1. Computing and Visualizing Spectral Diversity#

1.1. BioSCape Data Skills Workshop: From the Field to the Image#

BioSCape, the Biodiversity Survey of the Cape, is NASA’s first biodiversity-focused airborne and field campaign that was conducted in South Africa in 2023. BioSCape’s primary objective is to study the structure, function, and composition of the region’s ecosystems, and how and why they are changing.

BioSCape’s airborne dataset is unprecedented, with AVIRIS-NG, PRISM, and HyTES imaging spectrometers capturing spectral data across the UV, visible and infrared at high resolution and LVIS acquiring coincident full-waveform lidar. BioSCape’s field dataset is equally impressive, with 18 PI-led projects collecting data ranging from the diversity and phylogeny of plants, kelp and phytoplankton, eDNA, landscape acoustics, plant traits, blue carbon accounting, and more

This workshop will equip participants with the skills to find, subset, and visualize the various BioSCape field and airborne (imaging spectroscopy and full-waveform lidar) data sets. Participants will learn data skills through worked examples in terrestrial and aquatic ecosystems, including: wrangling lidar data, performing band math calculations, calculating spectral diversity metrics, machine learning and image classification, and mapping functional traits using partial least squares regression. The workshop format is a mix of expert talks and interactive coding notebooks and will be run through the BioSCape Cloud computing environment.

Date: October 9 - 11, 2024 Cape Town, South Africa

Host: NASA’s Oak Ridge National Laboratory Distributed Active Archive Center (ORNL DAAC), in close collaboration with BioSCape, the South African Environmental Observation Network (SAEON), the University of Wisconsin Madison (Phil Townsend), The Nature Conservancy (Glenn Moncrieff), the University of California Merced (Erin Hestir), the University of Cape Town (Jasper Slingsby), Jet Propulsion Laboratory (Kerry Cawse-Nicholson), and UNESCO.

Instructors:

  • In-person contributors: Anabelle Cardoso, Erin Hestir, Phil Townsend, Henry Frye, Glenn Moncrieff, Jasper Slingsby, Michele Thornton, Rupesh Shrestha

  • Virtual contributors: Kerry Cawse-Nicholson, Nico Stork, Kyle Kovach

Audience: This training is primarily intended for government natural resource management agency representatives and field technicians in South Africa, as well as local academics and students, especially those connected to the BioSCape Team.

1.2. Overview#

“Intrinsic Dimensionality” (ID) is a measure of spectral diversity, which we think of as a proxy for plant biodiversity in the form of species richness (number of unique plant species present within a small, defined area).
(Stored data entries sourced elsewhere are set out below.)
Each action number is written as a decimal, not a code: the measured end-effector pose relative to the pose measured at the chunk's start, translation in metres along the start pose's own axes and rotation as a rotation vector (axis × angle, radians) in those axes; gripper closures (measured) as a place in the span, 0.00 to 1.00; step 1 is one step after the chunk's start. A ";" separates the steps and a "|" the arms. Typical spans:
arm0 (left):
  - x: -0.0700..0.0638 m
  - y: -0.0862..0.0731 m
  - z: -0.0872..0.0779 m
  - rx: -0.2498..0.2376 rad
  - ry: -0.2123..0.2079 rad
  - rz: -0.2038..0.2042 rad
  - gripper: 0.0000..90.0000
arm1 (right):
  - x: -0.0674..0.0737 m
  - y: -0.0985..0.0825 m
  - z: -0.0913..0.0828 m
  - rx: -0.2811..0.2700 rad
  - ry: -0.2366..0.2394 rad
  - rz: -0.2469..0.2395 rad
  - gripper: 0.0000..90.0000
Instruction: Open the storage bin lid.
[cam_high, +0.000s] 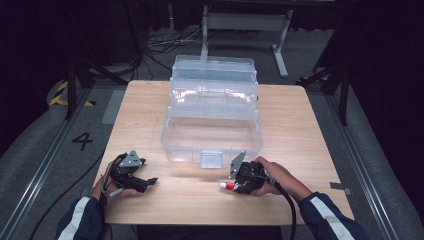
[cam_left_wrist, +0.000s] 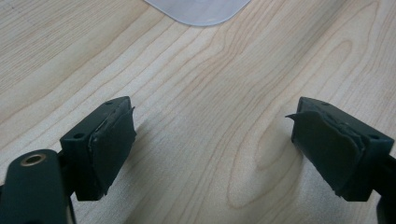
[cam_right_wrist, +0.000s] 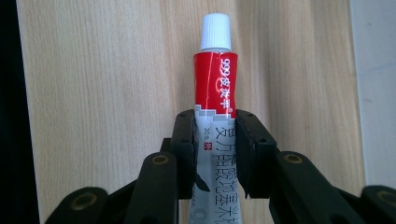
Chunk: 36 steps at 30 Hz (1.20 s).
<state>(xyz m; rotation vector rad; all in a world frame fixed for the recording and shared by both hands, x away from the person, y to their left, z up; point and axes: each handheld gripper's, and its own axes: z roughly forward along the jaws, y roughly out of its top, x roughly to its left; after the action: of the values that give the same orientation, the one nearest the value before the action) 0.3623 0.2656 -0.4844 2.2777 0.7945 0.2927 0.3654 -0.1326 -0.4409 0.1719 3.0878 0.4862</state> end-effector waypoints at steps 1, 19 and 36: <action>0.000 0.000 0.000 0.000 0.000 0.000 0.15 | 0.000 -0.001 -0.001 0.001 0.002 -0.006 0.79; -0.001 -0.001 -0.001 -0.002 0.007 -0.007 0.16 | -0.006 -0.008 -0.020 -0.052 0.005 0.007 0.79; 0.000 -0.001 -0.001 -0.002 0.004 -0.006 0.16 | -0.006 -0.016 -0.035 -0.091 -0.020 0.026 0.79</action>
<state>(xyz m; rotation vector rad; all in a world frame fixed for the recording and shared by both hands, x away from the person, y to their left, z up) 0.3611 0.2665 -0.4843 2.2732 0.8024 0.2960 0.3682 -0.1591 -0.4123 0.2145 3.0399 0.6205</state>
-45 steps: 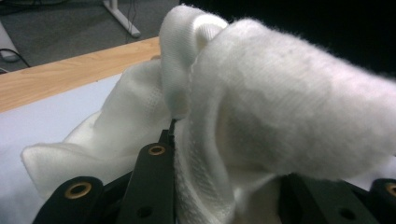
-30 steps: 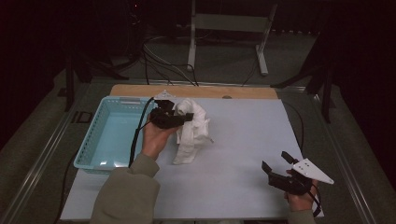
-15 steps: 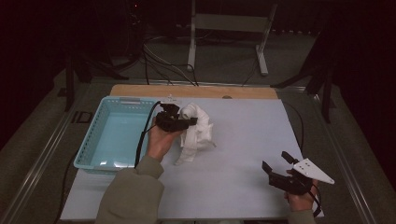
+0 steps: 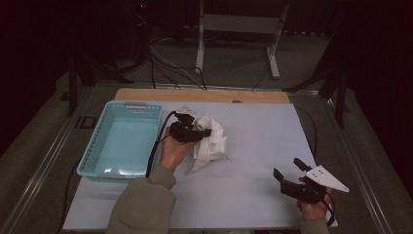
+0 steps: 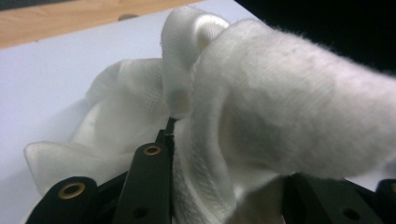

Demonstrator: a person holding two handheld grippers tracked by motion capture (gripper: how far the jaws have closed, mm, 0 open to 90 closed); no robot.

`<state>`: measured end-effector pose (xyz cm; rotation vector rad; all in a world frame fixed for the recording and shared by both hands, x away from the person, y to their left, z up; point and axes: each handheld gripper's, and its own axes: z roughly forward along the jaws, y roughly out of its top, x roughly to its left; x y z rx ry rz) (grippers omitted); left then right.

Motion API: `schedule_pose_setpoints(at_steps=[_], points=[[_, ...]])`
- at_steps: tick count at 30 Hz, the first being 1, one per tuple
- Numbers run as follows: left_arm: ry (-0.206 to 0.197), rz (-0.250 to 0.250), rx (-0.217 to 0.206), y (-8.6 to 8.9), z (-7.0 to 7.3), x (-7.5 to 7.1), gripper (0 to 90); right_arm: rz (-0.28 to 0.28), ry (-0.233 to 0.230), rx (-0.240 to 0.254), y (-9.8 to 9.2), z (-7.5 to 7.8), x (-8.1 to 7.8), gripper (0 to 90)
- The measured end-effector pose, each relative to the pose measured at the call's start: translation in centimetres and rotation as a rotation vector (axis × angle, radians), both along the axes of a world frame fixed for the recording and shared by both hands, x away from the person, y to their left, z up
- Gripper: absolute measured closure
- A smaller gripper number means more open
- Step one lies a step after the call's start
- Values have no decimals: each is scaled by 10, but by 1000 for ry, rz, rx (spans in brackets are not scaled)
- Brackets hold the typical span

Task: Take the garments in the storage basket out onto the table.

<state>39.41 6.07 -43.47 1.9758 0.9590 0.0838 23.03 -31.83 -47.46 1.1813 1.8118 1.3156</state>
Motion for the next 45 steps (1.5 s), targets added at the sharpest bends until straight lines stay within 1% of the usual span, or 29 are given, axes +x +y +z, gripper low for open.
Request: schedule_pose_setpoints(at_steps=[2, 4, 6, 7, 8, 10, 12, 14, 16, 18, 19, 21, 22, 24, 28, 34, 37, 45], points=[[6, 4, -5, -2, -3, 0, 654, 0, 0, -1, 0, 0, 0, 141], [13, 3, -1, -3, -6, 0, 643, -1, 0, 0, 0, 0, 0, 141], [18, 5, -1, -3, -7, 0, 615, -1, 0, 0, 0, 0, 0, 141], [31, 4, 1, -4, -11, 0, 615, 0, 0, 0, 0, 0, 0, 141], [45, 11, -11, -4, -13, 0, 544, 0, 0, 0, 0, 0, 0, 141], [69, 17, -15, -5, -17, 1, 438, 0, 0, 0, 0, 0, 0, 141], [68, 18, -8, -7, -19, 0, 346, 1, 0, -1, 0, 0, 0, 141], [67, 21, -14, -8, -19, 0, 254, 1, 0, -2, 0, 0, 0, 141], [62, 43, -10, -8, -18, -1, 165, 1, 0, -1, 0, 0, 0, 141], [57, 43, -7, -6, -16, -1, 125, 1, 0, -1, 0, 0, 0, 141], [51, 45, -6, -6, -16, -2, 88, 2, 0, 0, 0, 0, 0, 141], [45, 38, -17, -3, -15, -3, 20, 2, 0, -1, 0, 0, 0, 141], [43, 37, -28, -2, -15, -4, 1, 2, 0, 0, 0, 0, 0, 141], [38, 41, -37, 0, -15, -5, 0, 2, 0, 0, 0, 0, 0, 141], [25, 46, -40, 3, -14, -6, 0, 2, 0, -1, 0, 0, 0, 141], [-37, 42, -27, 7, -8, -14, 0, 3, -1, 0, 0, 0, 0, 142], [-56, 43, -31, 11, -4, -17, 0, 4, 0, -1, 0, 0, 0, 142], [-99, 69, -31, 25, 6, -25, 0, 4, 0, -1, 0, 0, 0, 142]])
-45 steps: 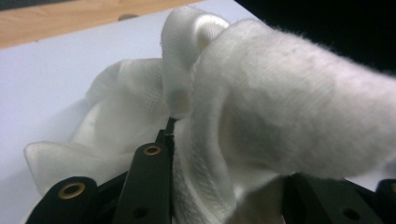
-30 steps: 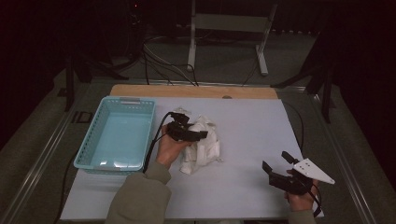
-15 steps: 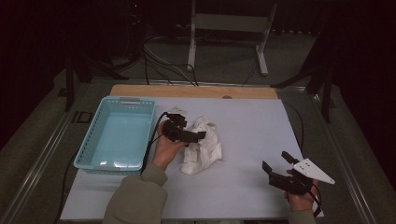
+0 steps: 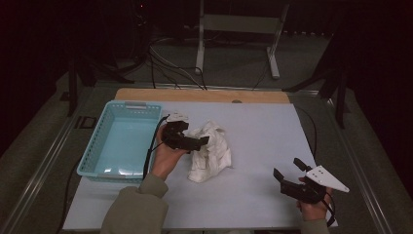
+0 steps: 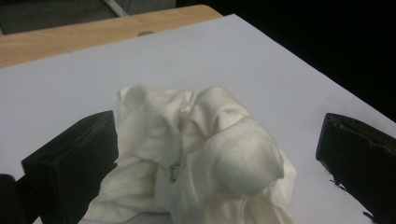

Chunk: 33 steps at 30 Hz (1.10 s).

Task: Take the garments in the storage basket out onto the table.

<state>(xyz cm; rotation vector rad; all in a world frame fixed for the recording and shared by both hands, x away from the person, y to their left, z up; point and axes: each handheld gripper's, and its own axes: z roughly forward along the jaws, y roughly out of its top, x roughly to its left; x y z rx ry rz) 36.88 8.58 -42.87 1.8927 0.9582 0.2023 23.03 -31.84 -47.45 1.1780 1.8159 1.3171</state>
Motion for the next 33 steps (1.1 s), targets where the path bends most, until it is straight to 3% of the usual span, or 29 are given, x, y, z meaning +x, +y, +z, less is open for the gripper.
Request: schedule_pose_setpoints(at_steps=[6, 19, 33], points=[[-34, 18, 19, 13, 9, -6, 0, 0, 0, 1, 0, 0, 0, 142], [-78, 75, -7, 52, 27, -17, 0, 0, 1, 1, 0, 0, 0, 142], [-126, 139, -3, 90, 34, -36, 0, -3, 0, 3, 0, 0, 0, 142]])
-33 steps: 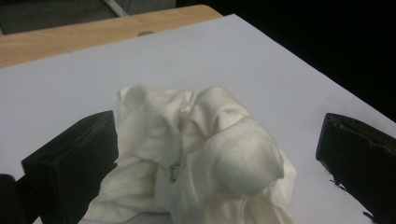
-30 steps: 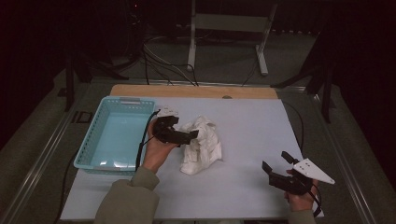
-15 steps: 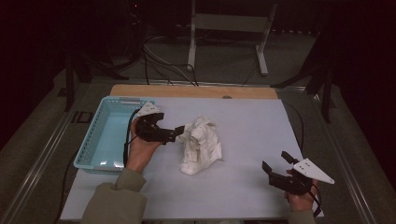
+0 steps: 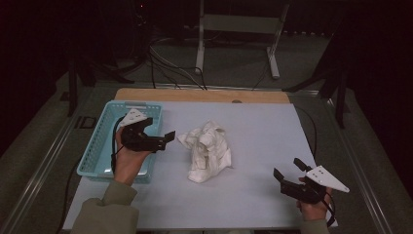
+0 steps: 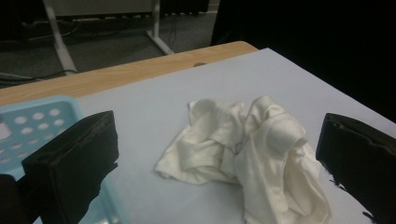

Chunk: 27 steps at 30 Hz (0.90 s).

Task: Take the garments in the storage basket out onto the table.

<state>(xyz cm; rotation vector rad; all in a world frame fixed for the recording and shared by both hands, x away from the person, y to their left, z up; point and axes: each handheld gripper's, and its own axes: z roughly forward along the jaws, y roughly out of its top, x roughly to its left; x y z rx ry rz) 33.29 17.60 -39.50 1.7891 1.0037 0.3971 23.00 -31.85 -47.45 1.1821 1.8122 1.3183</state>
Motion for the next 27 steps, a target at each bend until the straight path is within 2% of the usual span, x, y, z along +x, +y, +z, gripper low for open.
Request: schedule_pose_setpoints(at_steps=[4, 12, 16, 27], points=[[-7, 11, 2, 9, -1, -6, 0, -1, -1, 0, 0, 0, 0, 142], [-47, 32, -8, 29, -5, -21, 0, -1, -2, 1, 0, 0, 0, 142], [-43, 38, -1, 37, -9, -27, 0, 0, -2, 1, 0, 0, 0, 142], [-68, 64, -6, 54, -20, -42, 0, -1, -3, 1, 0, 0, -1, 142]])
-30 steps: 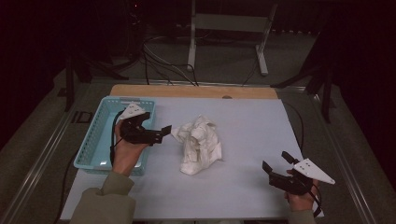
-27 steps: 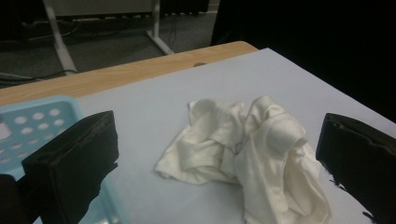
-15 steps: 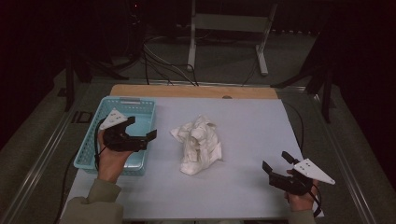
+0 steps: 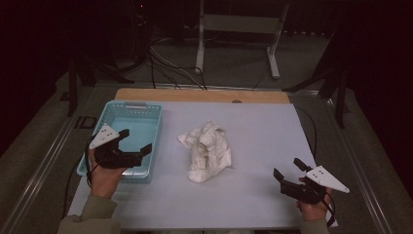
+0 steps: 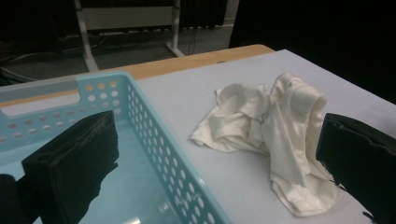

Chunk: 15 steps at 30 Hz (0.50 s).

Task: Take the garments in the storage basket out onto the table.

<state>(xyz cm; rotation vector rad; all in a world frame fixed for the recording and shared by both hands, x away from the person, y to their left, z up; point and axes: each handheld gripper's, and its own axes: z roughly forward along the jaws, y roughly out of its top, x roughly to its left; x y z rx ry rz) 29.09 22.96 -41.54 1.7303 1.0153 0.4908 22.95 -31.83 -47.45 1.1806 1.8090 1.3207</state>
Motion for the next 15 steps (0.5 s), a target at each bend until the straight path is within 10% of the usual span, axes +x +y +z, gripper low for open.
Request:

The ID of a hyperspectral image cube can be defined as the number of spectrally distinct signal sources within a spectral image or sub-image. While the ID includes all components within the region of interest (window)—including soil, rocks, building materials, plants, etc.—it gives us a good idea of scene complexity, which can then be interpreted based on the landcover type.

Dataset

Description

L2

Orthocorrected and atmospherically corrected AVIRIS-NG reflectance data

N

An estimate of the image “noise” (which includes scattering, non-linear interactions, and all non-signal contributors), pre-computed for this exercise

1.2.1. Learning Objectives#

  1. Mount BioSCape SMCE S3 BioSCape object storage and explore file content

  2. Open AVIRIS-NG Reflectance data

  3. Compute ID for three images, using a technique called Random Matrix Theory (RMT)
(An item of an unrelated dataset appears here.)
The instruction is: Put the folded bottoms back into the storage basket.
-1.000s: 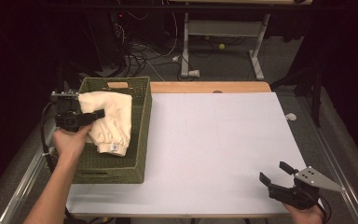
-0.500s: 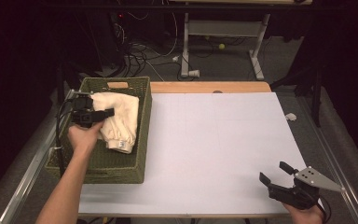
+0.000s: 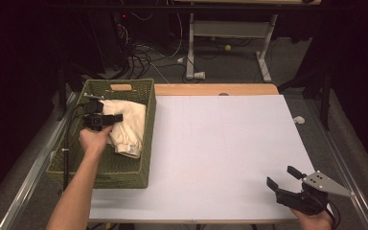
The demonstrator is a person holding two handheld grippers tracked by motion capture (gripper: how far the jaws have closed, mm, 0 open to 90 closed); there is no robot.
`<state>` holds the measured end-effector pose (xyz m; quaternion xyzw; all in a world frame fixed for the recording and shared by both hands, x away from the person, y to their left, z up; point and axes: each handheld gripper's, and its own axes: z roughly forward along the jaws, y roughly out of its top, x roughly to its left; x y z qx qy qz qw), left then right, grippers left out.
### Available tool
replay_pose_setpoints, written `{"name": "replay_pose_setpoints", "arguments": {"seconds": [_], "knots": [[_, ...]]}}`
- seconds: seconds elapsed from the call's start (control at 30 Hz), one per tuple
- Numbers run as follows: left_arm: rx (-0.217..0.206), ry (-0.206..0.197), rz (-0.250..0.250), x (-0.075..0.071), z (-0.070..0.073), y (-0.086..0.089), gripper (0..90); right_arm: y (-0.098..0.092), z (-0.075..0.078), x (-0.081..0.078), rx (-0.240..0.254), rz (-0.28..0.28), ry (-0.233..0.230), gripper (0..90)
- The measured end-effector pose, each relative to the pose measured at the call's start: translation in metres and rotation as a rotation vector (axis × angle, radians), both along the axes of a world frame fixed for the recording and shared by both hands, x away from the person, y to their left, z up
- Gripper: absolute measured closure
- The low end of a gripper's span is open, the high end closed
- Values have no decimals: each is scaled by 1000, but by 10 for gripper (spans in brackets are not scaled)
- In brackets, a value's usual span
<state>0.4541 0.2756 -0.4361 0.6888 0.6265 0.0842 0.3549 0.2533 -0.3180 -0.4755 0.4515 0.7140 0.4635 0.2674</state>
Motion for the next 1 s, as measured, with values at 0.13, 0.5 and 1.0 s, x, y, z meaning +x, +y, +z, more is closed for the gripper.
{"name": "replay_pose_setpoints", "arguments": {"seconds": [0.13, 0.5, 1.0], "knots": [[6, 19, 13, 3, -4, 2, 614, 0, 0, 0, -2, 1, 1, 165], [62, 66, 39, 6, -11, 5, 536, 0, 0, 0, -1, 1, 2, 165], [101, 82, 74, 3, -6, 9, 305, 0, 0, 0, -1, 1, 3, 165]]}}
  4. Visualize the changing ID over the Cape Penninsula

1.2.2. Requirements#

1.2.3. Load Python Modules#

import rioxarray as rxr
import os
import s3fs
import numpy as np
import rasterio
import RMT
import h5py
import matplotlib.pyplot as plt

1.3. Explore the BioSCape SMCE S3 AVIRIS-NG data holdings#

Let’s start by exploring the BioSCape Airborne currently data available on the cloud in Amazon Storage. This AWS S3 storage is specific to the SMCE that provides data access and analytics environment to the BioSCape Science Team as well as interested researchers.
We’ll learn how to mount the S3 object storage on our local environment, as well as learning how to bring other data to the analysis.

  • SMCE = Science Managed Cloud Environment

  • S3 = Amazon Simple Storage Service (S3) is a cloud storage service that allows users to store and retrieve data

  • S3Fs is a Pythonic open source tool that mounts S3 object storage locally. S3Fs provides a filesystem-like interface for accessing objects on S3.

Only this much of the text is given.